[gdal-dev] Considering drivers removal ?
Even Rouault
even.rouault at spatialys.com
Mon Jan 11 06:44:34 PST 2021
Hi,
trying to answer the different points raised up to now:
- SVG: let's keep it as it is used. This is exactly the feedback I'm seeking
for. I had developed this as a toy, crazy me, I won't do it anymore. No idea
anyone was using it actually.
- making those driver plugins. This would require significant work, and the
purpose is to save work. Our current build infrastructure is not ready for
easy plugification. And announcing they will be unmaintained is probably not
efficient to know in advance the impact of the planned breakage. People don't
read documentation. The only way to force people to react is to break them in
some way.
- regarding Python, I'm not sure what the question is exactly. If it was how
to still enable the drivers candidate for retirement to work, then it is just
gdal.SetConfigOption('GDAL_ENABLE_DRIVER_FOO', 'YES')

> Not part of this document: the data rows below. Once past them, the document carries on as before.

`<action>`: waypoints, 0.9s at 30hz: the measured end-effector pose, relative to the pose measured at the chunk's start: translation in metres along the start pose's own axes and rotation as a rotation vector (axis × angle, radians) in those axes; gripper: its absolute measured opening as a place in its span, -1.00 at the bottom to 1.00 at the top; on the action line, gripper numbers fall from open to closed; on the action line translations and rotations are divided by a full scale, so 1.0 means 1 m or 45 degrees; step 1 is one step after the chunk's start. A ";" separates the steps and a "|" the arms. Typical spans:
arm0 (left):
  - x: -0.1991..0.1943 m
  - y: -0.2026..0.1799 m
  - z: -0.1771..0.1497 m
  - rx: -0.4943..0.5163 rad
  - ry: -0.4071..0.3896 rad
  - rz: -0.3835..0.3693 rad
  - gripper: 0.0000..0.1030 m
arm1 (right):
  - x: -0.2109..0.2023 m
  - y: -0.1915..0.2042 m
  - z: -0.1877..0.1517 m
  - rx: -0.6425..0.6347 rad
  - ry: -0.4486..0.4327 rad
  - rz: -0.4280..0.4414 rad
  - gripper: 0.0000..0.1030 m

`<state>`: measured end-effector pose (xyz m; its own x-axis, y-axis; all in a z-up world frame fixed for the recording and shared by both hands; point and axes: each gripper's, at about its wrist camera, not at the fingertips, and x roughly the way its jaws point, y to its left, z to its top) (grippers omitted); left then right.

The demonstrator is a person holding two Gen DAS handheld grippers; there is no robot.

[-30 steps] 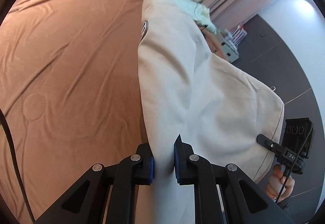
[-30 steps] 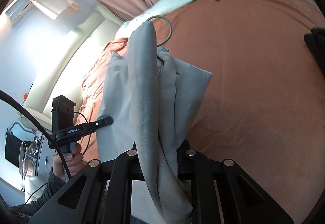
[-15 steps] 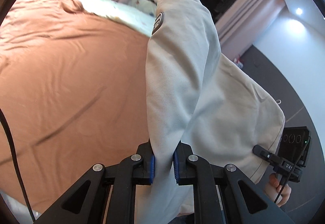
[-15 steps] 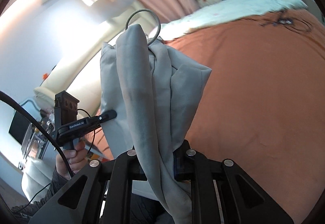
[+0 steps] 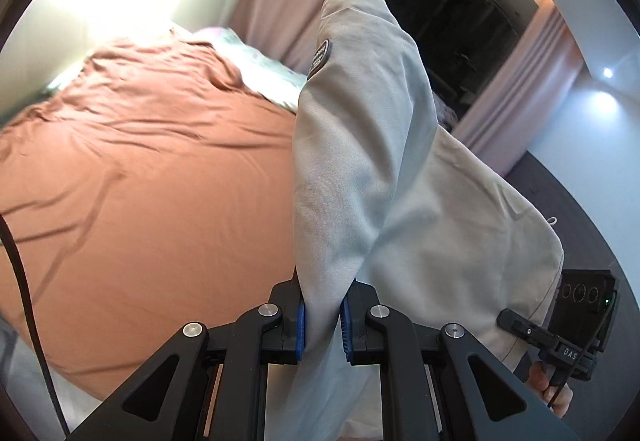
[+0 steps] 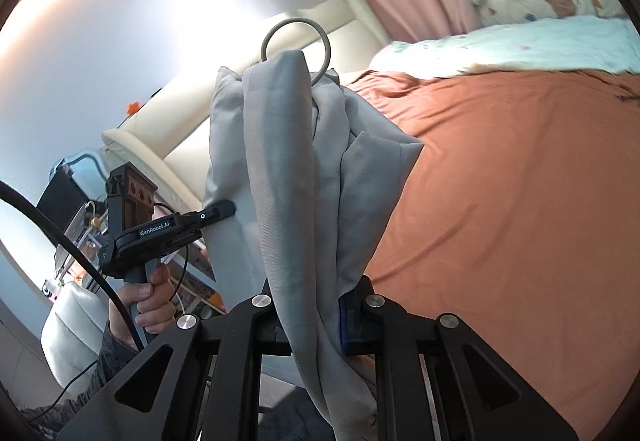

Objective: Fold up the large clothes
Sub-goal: 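Lift the folded jacket with both tools and carry it toward the bed headboard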

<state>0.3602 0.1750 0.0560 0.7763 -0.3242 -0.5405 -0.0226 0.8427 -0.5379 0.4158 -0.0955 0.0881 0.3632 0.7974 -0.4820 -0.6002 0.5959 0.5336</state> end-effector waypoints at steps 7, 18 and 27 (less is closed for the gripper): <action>-0.059 0.063 0.025 -0.033 -0.098 0.085 -0.74 | 0.074 0.012 0.013 -0.129 0.034 0.098 -0.78; -0.137 0.157 0.075 -0.025 -0.215 0.289 -0.74 | 0.192 0.051 0.029 -0.212 0.105 0.270 -0.79; -0.183 0.234 0.117 0.021 -0.244 0.453 -0.74 | 0.285 0.078 0.033 -0.205 0.182 0.419 -0.79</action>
<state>0.2864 0.4821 0.1052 0.8252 0.0738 -0.5600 -0.3023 0.8952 -0.3275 0.4963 0.1815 0.0149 0.0369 0.9152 -0.4013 -0.7761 0.2793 0.5654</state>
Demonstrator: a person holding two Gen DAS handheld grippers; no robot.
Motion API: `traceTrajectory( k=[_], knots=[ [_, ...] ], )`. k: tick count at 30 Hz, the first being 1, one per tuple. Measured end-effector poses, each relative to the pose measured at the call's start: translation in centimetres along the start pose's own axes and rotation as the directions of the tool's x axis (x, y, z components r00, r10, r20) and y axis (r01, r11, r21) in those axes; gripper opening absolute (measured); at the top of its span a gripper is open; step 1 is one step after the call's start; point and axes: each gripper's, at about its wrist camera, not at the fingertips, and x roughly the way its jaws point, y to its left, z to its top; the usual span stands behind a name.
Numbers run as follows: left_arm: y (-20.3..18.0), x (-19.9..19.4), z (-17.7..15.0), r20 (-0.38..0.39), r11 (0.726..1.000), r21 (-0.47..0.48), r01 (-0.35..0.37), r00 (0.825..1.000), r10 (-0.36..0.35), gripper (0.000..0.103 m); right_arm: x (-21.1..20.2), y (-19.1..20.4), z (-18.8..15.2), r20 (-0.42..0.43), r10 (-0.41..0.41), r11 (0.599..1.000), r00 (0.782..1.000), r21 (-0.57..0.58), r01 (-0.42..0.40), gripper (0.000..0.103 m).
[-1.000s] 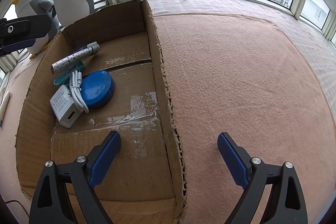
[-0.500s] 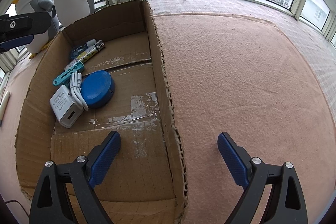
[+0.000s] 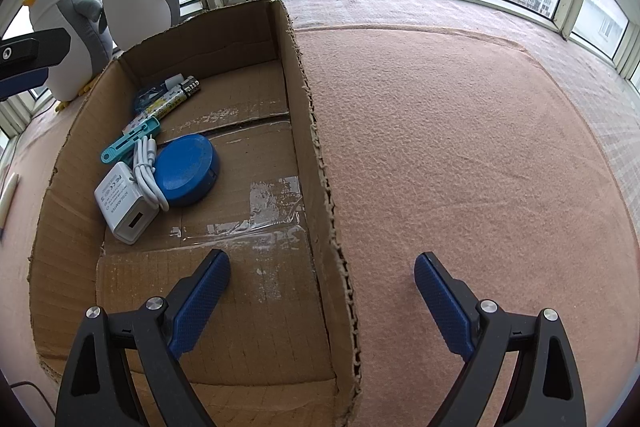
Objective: Organize rigid objects
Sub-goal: 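Move the left gripper to the blue phone stand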
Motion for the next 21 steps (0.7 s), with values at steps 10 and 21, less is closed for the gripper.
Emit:
traceTrajectory(
  k=[10,21],
  knots=[
    [7.2,0.4,-1.0,-0.068,0.987,-0.152,-0.042,0.997,0.032,0.096,-0.1,0.0,-0.1,0.000,0.000,1.000,1.000,0.000,0.000,0.091],
    [12.1,2.7,-3.0,-0.164,0.956,-0.281,-0.081,0.986,0.035,0.094,-0.1,-0.1,-0.1,0.000,0.000,1.000,1.000,-0.001,0.000,0.091]
  ],
)
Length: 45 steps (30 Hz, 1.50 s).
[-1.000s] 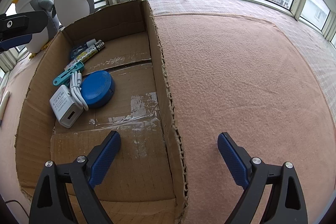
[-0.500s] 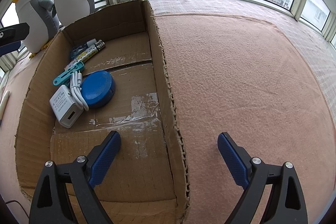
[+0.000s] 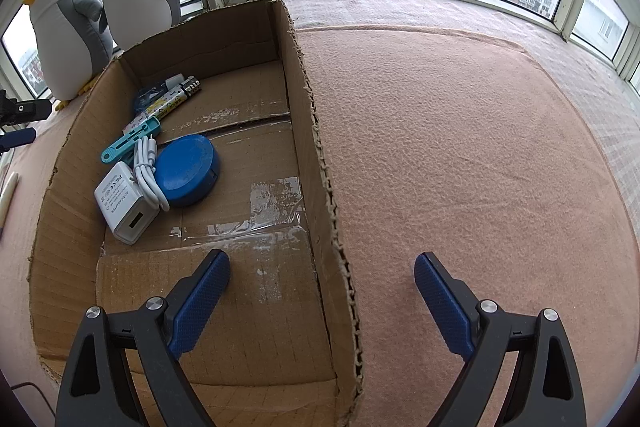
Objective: Organize rigid objects
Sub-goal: 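Move the left gripper to the blue phone stand, then close the left gripper on the blue phone stand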
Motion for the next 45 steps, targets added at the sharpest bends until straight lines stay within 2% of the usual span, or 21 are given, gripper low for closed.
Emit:
traceTrajectory(
  k=[9,13,15,21,31,40,45],
  knots=[
    [-0.5,2.1,-0.3,-0.063,0.998,0.040,-0.046,0.997,0.048,0.080,0.0,0.0,0.0,0.000,0.000,1.000,1.000,0.000,0.000,0.091],
    [-0.7,2.6,-0.3,-0.084,0.997,0.057,-0.049,0.995,0.053,0.065,0.0,0.0,0.0,0.000,0.000,1.000,1.000,-0.001,0.000,0.091],
    [-0.8,2.7,-0.3,-0.087,0.997,0.063,-0.053,0.995,0.058,0.061,0.0,0.0,0.0,0.000,0.000,1.000,1.000,-0.001,0.000,0.091],
    [-1.2,3.6,-0.4,-0.105,0.995,0.086,-0.050,0.993,0.059,0.058,0.0,0.0,0.0,0.000,-0.001,1.000,1.000,-0.002,0.001,0.092],
    [-1.2,3.9,-0.5,-0.097,0.988,0.124,-0.090,0.990,0.102,0.045,0.0,0.1,0.0,0.000,-0.002,1.000,1.000,-0.003,0.002,0.092],
    [-1.7,3.9,-1.3,-0.083,0.977,0.176,-0.117,0.988,0.134,0.044,0.0,0.1,-0.1,0.000,-0.004,1.000,1.000,-0.005,0.004,0.092],
    [-1.8,4.0,-1.5,-0.066,0.972,0.193,-0.132,0.987,0.148,0.034,0.0,0.1,-0.1,0.000,-0.003,1.000,1.000,-0.004,0.003,0.092]
  ],
)
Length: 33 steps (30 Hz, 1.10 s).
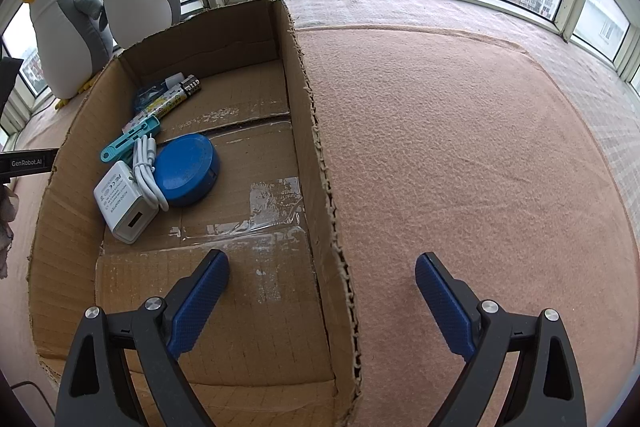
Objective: Organize rigid objects
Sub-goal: 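Close the left gripper on the blue phone stand, then carry the phone stand into the box and open the left gripper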
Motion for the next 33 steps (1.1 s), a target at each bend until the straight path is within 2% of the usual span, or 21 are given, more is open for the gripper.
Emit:
traceTrajectory(
  k=[13,21,26,33],
  knots=[
    [1.2,-0.7,-0.7,0.021,0.999,-0.040,0.009,1.000,-0.008,0.034,0.0,0.0,0.0,0.000,0.000,1.000,1.000,0.000,0.000,0.092],
    [1.0,-3.2,-1.6,0.072,0.999,-0.036,0.017,0.997,-0.015,0.034,0.0,0.0,0.0,0.000,-0.001,1.000,1.000,-0.002,0.001,0.092],
    [-0.6,-5.6,-1.6,0.120,0.999,0.000,0.045,0.992,-0.045,0.034,0.0,-0.1,0.0,0.000,-0.002,1.000,1.000,-0.002,0.002,0.092],
    [-5.5,-7.6,-0.6,0.161,0.988,0.090,0.123,0.977,-0.137,0.034,-0.1,-0.2,-0.1,0.001,-0.007,1.000,1.000,-0.005,0.007,0.092]
  ],
)
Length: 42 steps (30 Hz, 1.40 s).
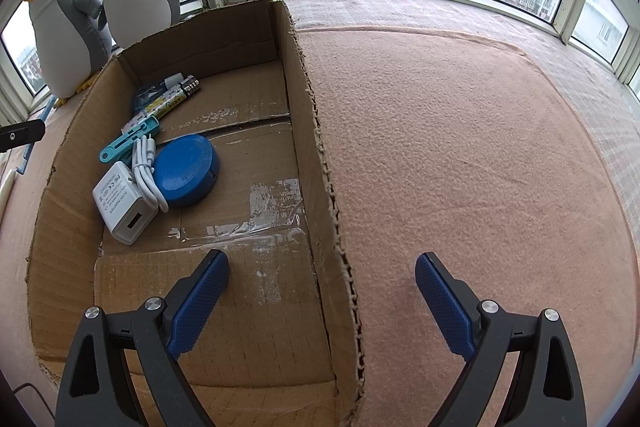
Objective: Organize rigid objects
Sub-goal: 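Carry the phone stand into the box and open the left gripper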
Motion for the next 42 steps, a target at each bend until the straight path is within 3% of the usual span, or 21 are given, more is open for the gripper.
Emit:
traceTrajectory(
  k=[6,14,29,30,32,34,42],
  knots=[
    [-4.4,0.4,1.8,-0.002,0.997,0.059,0.057,0.998,-0.057,0.034,-0.1,-0.1,0.0,-0.001,-0.002,1.000,1.000,-0.002,0.002,0.092],
    [-7.9,1.1,2.2,-0.011,0.991,0.107,0.078,0.997,-0.077,0.034,-0.1,-0.1,0.0,0.000,0.000,1.000,1.000,0.001,0.000,0.092],
    [-8.9,1.3,2.6,0.000,0.991,0.105,0.087,0.996,-0.087,0.035,-0.1,-0.2,0.0,0.000,0.000,1.000,1.000,0.002,0.000,0.092],
    [-8.8,1.3,2.7,0.004,0.991,0.102,0.086,0.996,-0.087,0.039,-0.1,-0.2,0.0,0.000,0.001,1.000,1.000,0.001,-0.001,0.092],
    [-8.7,1.1,2.9,0.018,0.990,0.102,0.096,0.995,-0.099,0.082,-0.1,-0.2,0.0,0.000,0.001,1.000,1.000,0.001,-0.001,0.092],
    [-8.7,0.5,2.9,0.054,0.990,0.111,0.087,0.994,-0.094,0.086,-0.1,-0.2,0.0,0.000,0.001,1.000,1.000,0.002,-0.001,0.092],
    [-8.6,0.5,3.3,0.049,0.991,0.108,0.073,0.996,-0.078,0.086,-0.1,-0.2,0.0,0.000,0.000,1.000,1.000,0.001,0.000,0.092]
  ],
)
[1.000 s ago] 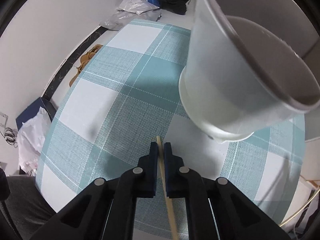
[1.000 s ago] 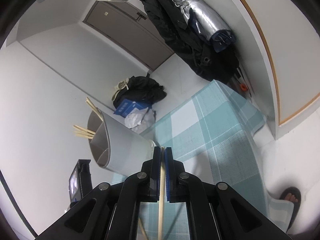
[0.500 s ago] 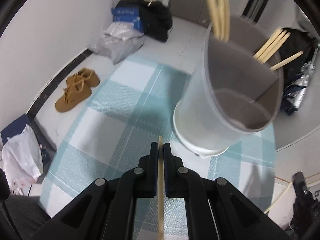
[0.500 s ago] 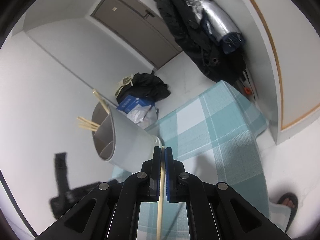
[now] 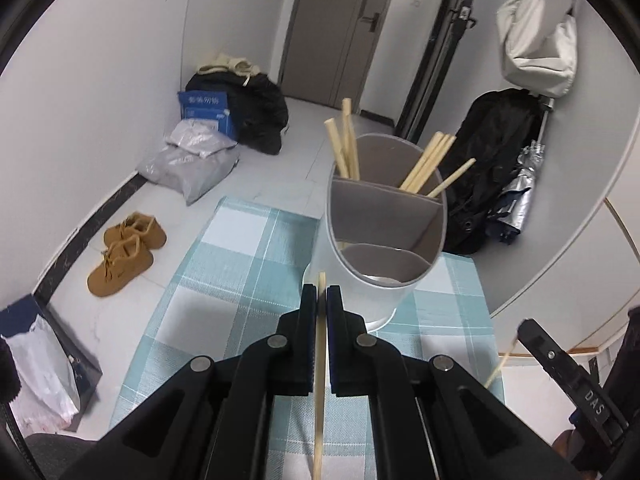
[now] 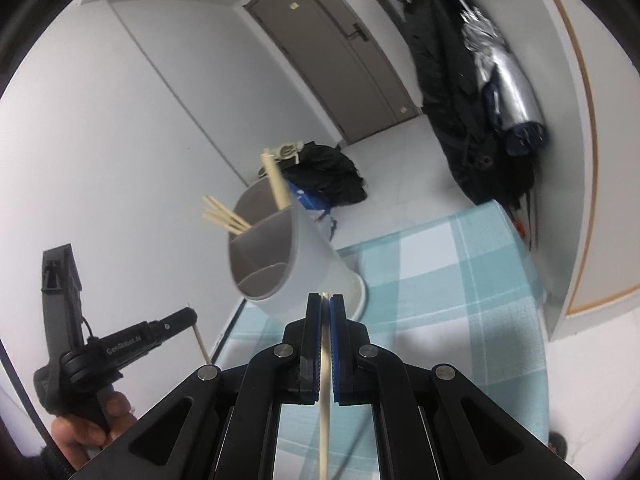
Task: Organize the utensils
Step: 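Carry both chopsticks over the white holder and open both grippers to drop them in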
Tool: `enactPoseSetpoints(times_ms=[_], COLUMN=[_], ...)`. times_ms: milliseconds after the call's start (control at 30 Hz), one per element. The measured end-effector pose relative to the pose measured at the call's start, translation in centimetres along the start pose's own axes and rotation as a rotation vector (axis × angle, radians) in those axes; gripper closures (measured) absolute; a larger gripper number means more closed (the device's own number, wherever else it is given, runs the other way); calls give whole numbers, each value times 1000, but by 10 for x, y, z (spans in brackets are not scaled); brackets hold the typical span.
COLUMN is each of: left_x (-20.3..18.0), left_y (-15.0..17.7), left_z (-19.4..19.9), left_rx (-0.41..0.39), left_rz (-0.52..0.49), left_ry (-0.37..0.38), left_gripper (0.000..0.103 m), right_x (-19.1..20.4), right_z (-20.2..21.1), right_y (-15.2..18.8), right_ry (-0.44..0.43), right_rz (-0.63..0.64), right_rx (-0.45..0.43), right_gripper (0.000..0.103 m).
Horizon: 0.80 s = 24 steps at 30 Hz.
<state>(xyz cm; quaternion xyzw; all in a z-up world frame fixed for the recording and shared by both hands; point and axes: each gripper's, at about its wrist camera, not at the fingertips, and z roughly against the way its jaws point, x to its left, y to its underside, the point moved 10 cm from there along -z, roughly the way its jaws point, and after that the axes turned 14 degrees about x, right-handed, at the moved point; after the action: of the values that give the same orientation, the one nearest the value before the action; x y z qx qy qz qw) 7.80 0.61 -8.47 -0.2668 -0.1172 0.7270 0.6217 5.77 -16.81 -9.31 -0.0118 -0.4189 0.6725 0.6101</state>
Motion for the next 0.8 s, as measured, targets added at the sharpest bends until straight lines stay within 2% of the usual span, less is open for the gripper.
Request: enactPoseSetpoints(times_ms=[400, 633, 800], left_x=[-18, -15, -14], left_y=[4, 7, 7], left_z=[29, 39, 49], left_rx=[-13, -14, -17], left_rz=[-169, -183, -196], left_ry=[61, 68, 79], left_gripper=[102, 102, 103], right_x=[62, 78, 92], right_z=[10, 4, 9], right_y=[-3, 0, 1], right_ry=[42, 60, 69], right_rz=[144, 161, 185], right_rx=[-29, -22, -49], right_gripper=[100, 100, 100])
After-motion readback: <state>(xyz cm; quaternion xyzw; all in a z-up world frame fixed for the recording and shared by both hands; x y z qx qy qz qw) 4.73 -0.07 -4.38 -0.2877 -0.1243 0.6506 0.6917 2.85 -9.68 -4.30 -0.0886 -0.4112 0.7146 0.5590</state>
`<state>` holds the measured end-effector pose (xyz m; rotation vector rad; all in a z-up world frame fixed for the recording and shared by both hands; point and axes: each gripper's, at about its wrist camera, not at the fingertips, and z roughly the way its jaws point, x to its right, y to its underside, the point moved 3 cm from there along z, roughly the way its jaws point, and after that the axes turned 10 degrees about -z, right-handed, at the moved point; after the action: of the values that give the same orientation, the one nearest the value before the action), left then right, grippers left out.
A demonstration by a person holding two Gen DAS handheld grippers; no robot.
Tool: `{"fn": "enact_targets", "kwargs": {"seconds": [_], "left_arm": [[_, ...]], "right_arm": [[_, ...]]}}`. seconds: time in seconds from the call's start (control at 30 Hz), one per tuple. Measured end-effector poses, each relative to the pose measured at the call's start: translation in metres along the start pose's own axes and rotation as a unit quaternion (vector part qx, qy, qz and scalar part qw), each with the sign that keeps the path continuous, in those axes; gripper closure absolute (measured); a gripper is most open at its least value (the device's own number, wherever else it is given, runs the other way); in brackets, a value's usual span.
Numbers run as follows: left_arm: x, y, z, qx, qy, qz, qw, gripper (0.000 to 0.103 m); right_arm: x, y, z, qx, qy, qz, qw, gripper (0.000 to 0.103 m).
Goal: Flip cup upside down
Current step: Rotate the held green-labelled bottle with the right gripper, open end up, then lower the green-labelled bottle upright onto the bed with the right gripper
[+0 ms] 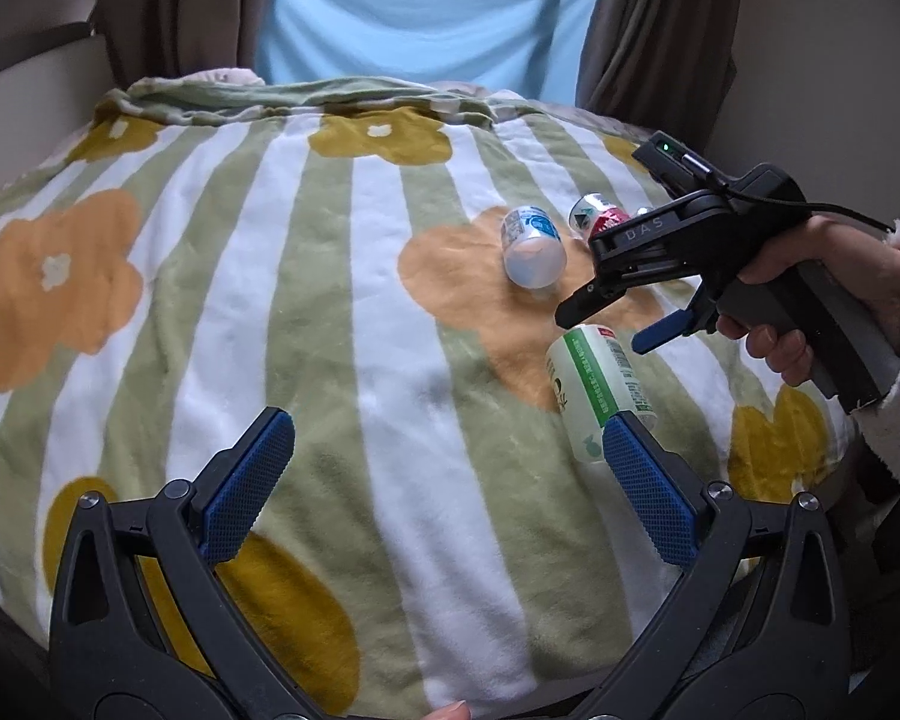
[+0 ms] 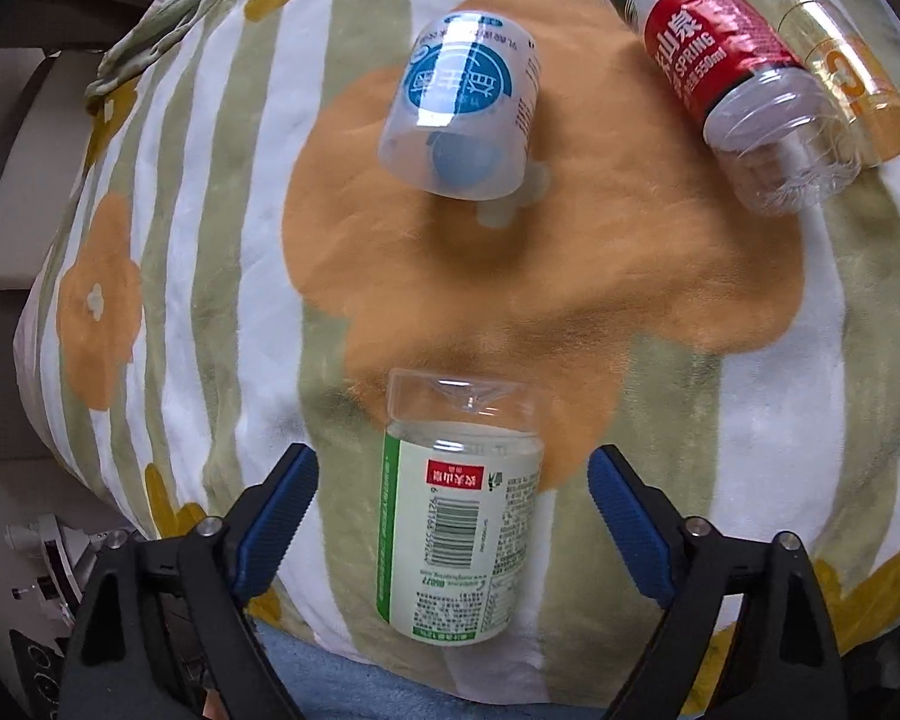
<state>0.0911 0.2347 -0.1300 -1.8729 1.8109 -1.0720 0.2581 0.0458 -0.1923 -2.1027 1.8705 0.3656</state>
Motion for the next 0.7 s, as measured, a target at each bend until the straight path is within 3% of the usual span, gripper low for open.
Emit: {"fn": "enact_targets", "kwargs": {"seconds": [0.27, 0.33, 0.5, 0.6, 0.7], "left_arm": [[-0.015, -0.001, -0.005, -0.005, 0.015, -0.011, 0.9998, 0.001], [-0.016, 0.0, -0.005, -0.009, 0.022, -0.011, 0.9997, 0.001], [-0.015, 0.001, -0.003, -0.013, 0.021, -0.001, 0.9997, 0.001], [-0.016, 0.001, -0.003, -0.015, 0.024, -0.001, 0.9996, 0.001], [-0.017, 0.0, -0.003, -0.018, 0.028, 0.001, 0.9995, 0.001]], "right_arm": [[-0.008, -0.006, 0.016, -0.028, 0.044, -0.015, 0.999, 0.033], [-0.007, -0.006, 0.018, -0.034, 0.059, -0.018, 0.998, 0.043], [-0.007, -0.007, 0.015, -0.031, 0.071, -0.026, 0.997, 0.043], [-0.022, -0.007, -0.005, 0.025, 0.076, -0.052, 0.995, 0.044], [-0.039, 0.002, -0.042, 0.15, 0.076, -0.109, 0.98, 0.044]]}}
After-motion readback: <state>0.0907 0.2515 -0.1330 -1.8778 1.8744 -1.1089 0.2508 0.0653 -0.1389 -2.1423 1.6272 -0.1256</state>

- once we have decided which drivers should be retired, I don't find moving
them to some cemetery repository very useful. Because that would lack part of
the build scripts. What would be more useful is to add a paragraph in the
documentation that drivers FOO, BAR, BAZ were retired in GDAL 3.5. That way
people know they have to download a GDAL tarball or checkout a git tag before
that release, or download a past OSGeo-Live VM, or Conda package, etc... And
they will get (hopefully) functional code. Much better than the cemetery
approach.
- regarding schedule:
* GDAL 3.3, May 2021: version with drivers semi-retired
* GDAL 3.4, November 2021: still with drivers semi-retired
* GDAL 3.5, May 2022: retired drivers are gone
So we won't get much feedback from Ubuntu LTS april 2022, as at that date,
the drivers will have to be retired for the 3.5 release.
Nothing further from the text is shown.